▶ _ASSIGNED TASK_: Only the lines containing "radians" belong in the answer; find them in the material below.

▶ _EXERCISE INPUTS_:
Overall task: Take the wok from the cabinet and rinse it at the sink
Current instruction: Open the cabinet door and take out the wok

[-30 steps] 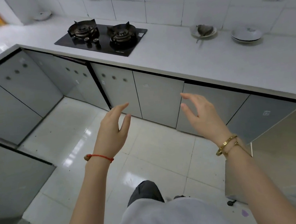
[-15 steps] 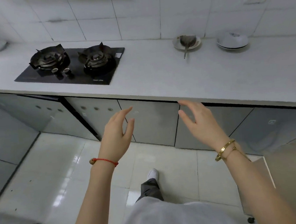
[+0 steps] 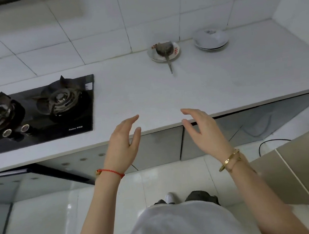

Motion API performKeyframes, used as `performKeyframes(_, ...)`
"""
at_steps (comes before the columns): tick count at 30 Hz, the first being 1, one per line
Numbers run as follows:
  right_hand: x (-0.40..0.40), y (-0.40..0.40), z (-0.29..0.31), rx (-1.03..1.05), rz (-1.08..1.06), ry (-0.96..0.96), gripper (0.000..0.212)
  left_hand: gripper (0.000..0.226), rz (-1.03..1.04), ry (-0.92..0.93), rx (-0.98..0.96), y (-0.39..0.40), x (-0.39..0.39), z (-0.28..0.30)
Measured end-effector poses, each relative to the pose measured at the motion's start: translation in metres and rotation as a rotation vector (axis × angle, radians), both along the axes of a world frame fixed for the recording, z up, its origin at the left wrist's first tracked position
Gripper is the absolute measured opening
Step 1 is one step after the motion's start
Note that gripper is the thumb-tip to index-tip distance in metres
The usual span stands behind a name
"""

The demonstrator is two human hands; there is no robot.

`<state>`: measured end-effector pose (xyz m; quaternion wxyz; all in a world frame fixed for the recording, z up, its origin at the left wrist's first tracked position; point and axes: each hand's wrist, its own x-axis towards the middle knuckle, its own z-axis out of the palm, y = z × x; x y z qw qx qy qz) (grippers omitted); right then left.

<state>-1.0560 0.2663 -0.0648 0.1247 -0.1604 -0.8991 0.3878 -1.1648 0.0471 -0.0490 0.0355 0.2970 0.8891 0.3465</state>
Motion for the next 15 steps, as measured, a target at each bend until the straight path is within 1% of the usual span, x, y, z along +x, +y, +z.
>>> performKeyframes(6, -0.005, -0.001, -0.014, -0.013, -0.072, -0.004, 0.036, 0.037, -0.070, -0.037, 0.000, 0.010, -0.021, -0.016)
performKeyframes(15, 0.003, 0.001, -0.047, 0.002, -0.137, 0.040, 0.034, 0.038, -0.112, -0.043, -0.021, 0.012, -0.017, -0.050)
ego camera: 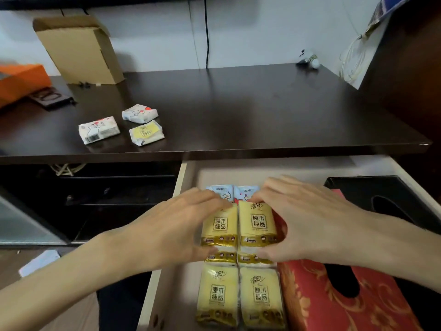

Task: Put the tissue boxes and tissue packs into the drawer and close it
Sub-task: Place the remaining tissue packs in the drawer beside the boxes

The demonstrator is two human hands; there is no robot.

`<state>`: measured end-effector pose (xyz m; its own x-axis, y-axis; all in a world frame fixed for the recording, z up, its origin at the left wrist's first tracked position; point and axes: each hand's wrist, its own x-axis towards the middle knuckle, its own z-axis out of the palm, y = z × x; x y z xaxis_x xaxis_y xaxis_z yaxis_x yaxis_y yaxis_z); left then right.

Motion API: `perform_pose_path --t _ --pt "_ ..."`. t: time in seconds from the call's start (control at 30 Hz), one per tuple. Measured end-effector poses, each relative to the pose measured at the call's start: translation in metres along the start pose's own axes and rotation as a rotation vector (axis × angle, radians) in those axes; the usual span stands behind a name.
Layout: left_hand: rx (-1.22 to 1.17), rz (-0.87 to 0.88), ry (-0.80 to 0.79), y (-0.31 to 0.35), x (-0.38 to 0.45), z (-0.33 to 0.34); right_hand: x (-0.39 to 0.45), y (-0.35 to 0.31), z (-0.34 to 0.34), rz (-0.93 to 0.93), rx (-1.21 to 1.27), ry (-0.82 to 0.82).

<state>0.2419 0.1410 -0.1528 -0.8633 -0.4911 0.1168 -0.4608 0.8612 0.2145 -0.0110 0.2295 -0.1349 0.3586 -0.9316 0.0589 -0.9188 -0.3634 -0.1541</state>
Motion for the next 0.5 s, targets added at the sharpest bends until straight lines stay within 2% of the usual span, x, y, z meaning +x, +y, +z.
perform_pose_path --t 0.23,0.5 --pt "0.022 0.015 -0.028 -0.002 -0.008 0.017 0.008 -0.021 -0.005 0.059 -0.201 -0.15" --pt "0.042 0.02 -0.036 0.0 -0.01 0.024 0.013 -0.036 0.006 0.098 -0.276 -0.204"
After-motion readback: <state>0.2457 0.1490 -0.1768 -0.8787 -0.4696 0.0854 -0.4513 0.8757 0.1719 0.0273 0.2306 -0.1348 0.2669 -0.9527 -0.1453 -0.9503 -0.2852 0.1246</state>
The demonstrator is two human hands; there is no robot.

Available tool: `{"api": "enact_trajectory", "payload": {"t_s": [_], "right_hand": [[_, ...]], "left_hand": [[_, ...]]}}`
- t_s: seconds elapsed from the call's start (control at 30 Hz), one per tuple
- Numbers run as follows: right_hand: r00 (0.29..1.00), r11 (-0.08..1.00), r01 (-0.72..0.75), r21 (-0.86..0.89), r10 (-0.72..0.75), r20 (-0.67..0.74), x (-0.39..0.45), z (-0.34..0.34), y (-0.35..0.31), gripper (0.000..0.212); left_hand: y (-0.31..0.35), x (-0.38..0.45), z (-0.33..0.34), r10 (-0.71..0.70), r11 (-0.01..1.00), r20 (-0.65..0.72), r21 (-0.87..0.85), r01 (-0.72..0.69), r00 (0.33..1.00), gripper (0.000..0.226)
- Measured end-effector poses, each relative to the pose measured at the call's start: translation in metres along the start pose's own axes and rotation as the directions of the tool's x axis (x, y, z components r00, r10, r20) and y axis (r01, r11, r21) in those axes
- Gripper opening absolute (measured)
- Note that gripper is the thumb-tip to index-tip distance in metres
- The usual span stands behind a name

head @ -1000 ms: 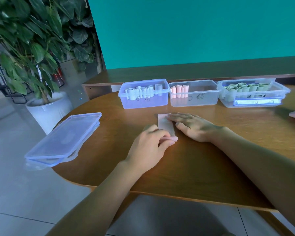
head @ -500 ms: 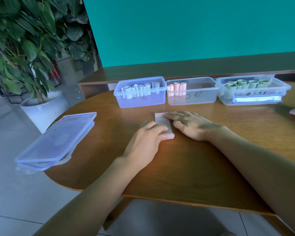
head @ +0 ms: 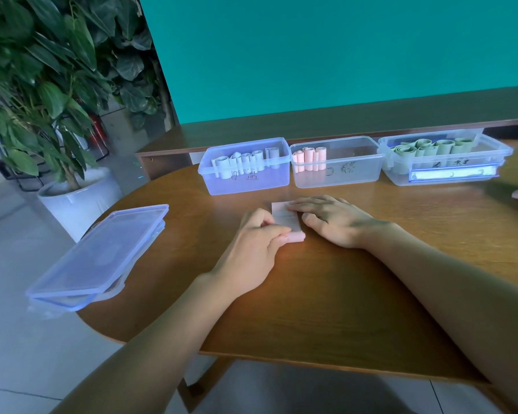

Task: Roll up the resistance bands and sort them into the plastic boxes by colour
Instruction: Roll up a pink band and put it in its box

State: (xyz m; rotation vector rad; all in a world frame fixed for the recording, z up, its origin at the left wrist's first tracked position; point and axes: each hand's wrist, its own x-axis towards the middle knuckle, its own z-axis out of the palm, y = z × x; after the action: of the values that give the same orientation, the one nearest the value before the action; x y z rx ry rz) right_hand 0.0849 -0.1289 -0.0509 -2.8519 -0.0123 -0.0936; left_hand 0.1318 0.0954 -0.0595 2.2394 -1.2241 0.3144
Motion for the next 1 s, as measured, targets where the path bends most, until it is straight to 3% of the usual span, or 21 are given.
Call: {"api": "enact_trajectory", "payload": {"t_s": [0.13, 0.27, 0.43, 0.63, 0.77, 0.83, 0.93, 1.0], "right_hand": [[1.000, 1.000, -0.004, 0.019, 0.004, -0.007, 0.001, -0.001, 0.000, 0.047], [1.000, 1.000, -0.003, 0.018, 0.003, -0.013, 0.001, 0.000, 0.000, 0.046], [1.000, 0.999, -0.007, 0.043, 0.008, -0.025, 0.003, -0.001, 0.000, 0.046], [0.999, 0.994, -0.002, 0.109, 0.007, -0.045, 0.010, 0.000, 0.005, 0.046], [0.998, 0.988, -0.001, 0.153, 0.011, -0.066, 0.014, 0.002, 0.008, 0.053], [0.997, 0.988, 0.005, 0.153, 0.008, -0.079, 0.016, 0.003, 0.009, 0.061], [0.996, 0.990, 0.020, 0.138, -0.008, -0.087, 0.019, 0.004, 0.009, 0.070], [0.996, 0.991, 0.028, 0.127, -0.017, -0.092, 0.021, 0.004, 0.009, 0.069]], "left_hand": [[-0.003, 0.007, 0.000, 0.005, 1.000, -0.008, 0.026, -0.005, 1.000, 0.028], [-0.006, 0.011, 0.001, 0.032, 0.998, -0.049, 0.054, -0.029, 0.998, 0.015], [-0.009, 0.011, 0.004, 0.050, 0.996, -0.089, 0.078, -0.043, 0.995, 0.025], [-0.011, 0.020, 0.005, 0.003, 1.000, -0.023, 0.021, -0.003, 1.000, 0.036], [-0.017, 0.030, 0.008, -0.054, 0.998, 0.034, 0.035, 0.053, 0.998, 0.029], [-0.019, 0.034, 0.008, -0.048, 0.998, 0.014, 0.030, 0.048, 0.999, 0.028], [-0.022, 0.036, 0.008, -0.014, 1.000, -0.036, 0.006, 0.014, 0.999, 0.009], [-0.025, 0.036, 0.009, 0.007, 1.000, -0.062, 0.025, -0.005, 0.998, 0.013]]}}
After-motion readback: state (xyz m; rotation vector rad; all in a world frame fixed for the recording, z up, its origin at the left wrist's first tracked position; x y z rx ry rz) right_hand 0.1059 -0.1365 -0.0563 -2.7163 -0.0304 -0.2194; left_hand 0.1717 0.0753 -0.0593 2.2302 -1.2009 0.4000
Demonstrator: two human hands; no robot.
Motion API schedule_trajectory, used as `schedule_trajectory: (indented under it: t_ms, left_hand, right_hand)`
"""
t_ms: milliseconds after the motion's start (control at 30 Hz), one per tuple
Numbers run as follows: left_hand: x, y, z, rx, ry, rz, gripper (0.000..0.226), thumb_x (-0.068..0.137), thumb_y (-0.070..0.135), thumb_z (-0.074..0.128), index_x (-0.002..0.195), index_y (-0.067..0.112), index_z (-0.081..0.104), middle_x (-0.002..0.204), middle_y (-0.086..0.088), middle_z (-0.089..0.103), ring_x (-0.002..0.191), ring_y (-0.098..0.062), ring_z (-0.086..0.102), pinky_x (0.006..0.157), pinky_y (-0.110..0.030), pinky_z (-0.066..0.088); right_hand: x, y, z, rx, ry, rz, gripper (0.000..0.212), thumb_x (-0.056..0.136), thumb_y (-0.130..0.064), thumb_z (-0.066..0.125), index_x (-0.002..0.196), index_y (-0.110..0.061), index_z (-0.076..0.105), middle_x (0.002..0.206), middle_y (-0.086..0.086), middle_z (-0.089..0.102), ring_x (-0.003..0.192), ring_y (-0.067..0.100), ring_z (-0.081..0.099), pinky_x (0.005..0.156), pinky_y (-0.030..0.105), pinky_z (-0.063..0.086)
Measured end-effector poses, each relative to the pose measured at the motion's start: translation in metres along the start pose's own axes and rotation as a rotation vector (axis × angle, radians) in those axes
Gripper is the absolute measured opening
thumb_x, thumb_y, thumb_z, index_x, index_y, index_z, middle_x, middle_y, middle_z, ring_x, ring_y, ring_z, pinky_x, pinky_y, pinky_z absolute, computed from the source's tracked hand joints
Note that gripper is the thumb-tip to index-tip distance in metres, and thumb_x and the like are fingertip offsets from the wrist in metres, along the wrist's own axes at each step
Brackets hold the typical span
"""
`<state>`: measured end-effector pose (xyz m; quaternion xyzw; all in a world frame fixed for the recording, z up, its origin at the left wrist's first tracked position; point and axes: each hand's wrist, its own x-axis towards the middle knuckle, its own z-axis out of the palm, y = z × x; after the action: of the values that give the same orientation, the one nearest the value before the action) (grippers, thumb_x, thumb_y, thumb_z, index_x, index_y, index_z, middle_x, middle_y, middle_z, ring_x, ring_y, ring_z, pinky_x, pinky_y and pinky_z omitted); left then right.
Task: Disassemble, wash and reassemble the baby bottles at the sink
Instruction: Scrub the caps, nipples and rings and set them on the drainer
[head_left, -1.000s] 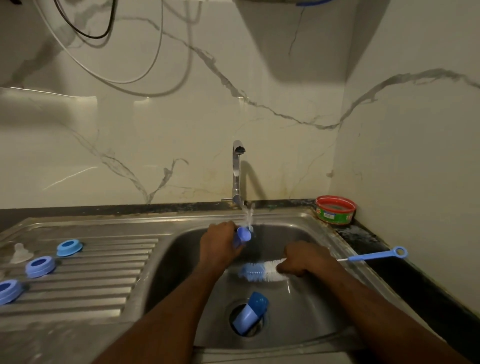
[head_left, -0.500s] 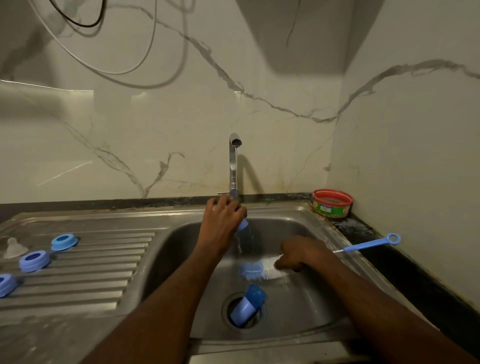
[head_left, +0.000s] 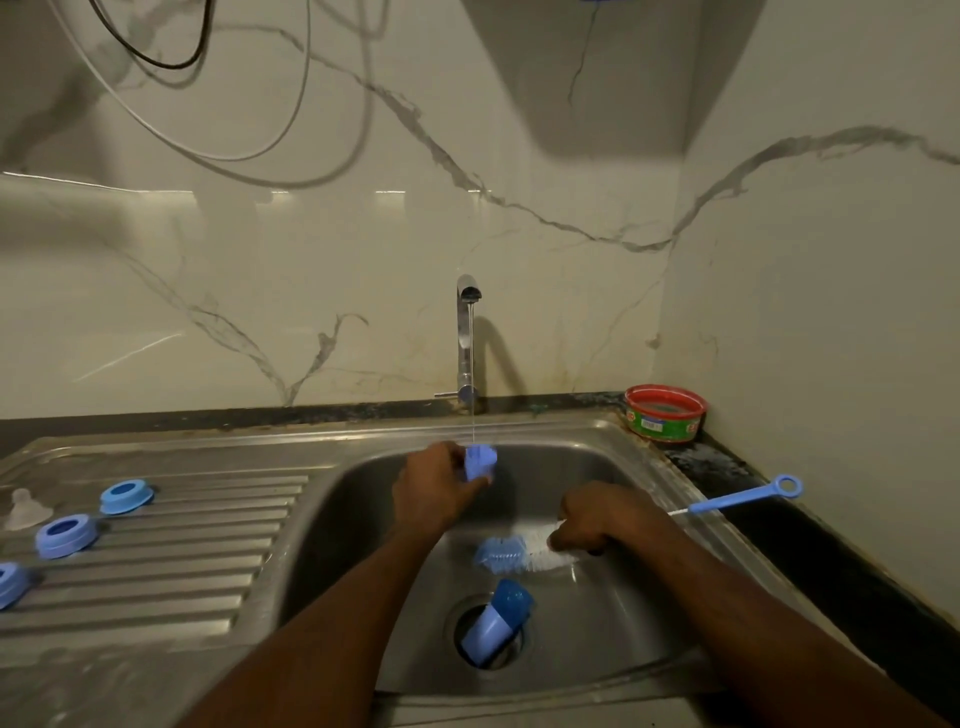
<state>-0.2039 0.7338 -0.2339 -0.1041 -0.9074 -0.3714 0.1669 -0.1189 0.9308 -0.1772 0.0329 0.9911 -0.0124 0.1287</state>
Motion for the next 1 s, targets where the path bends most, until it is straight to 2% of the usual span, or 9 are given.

▶ _OUTPUT OF THE EXERCISE_:
Measured end-effector poses, each relative to the pose measured at the motion's start: translation in metres and rotation as a rotation vector (axis × angle, radians), both along the axes of a world frame fixed for the recording, z up, its origin at the left wrist's first tracked position
Motion API: `perform_pose_path --t _ --pt "_ ..."`. t: time in seconds from the call's start (control at 30 Hz), one per tuple. Measured end-effector poses, each relative to the pose measured at the call's start: translation in metres along the start pose's own axes and rotation as a rotation vector (axis × angle, radians) in those axes; the usual span stands behind a name.
Measured end-effector poses, each relative to the pose measured at the motion's start: translation in metres along the start pose's own axes and rotation as a rotation vector (axis × angle, radians) in those axes

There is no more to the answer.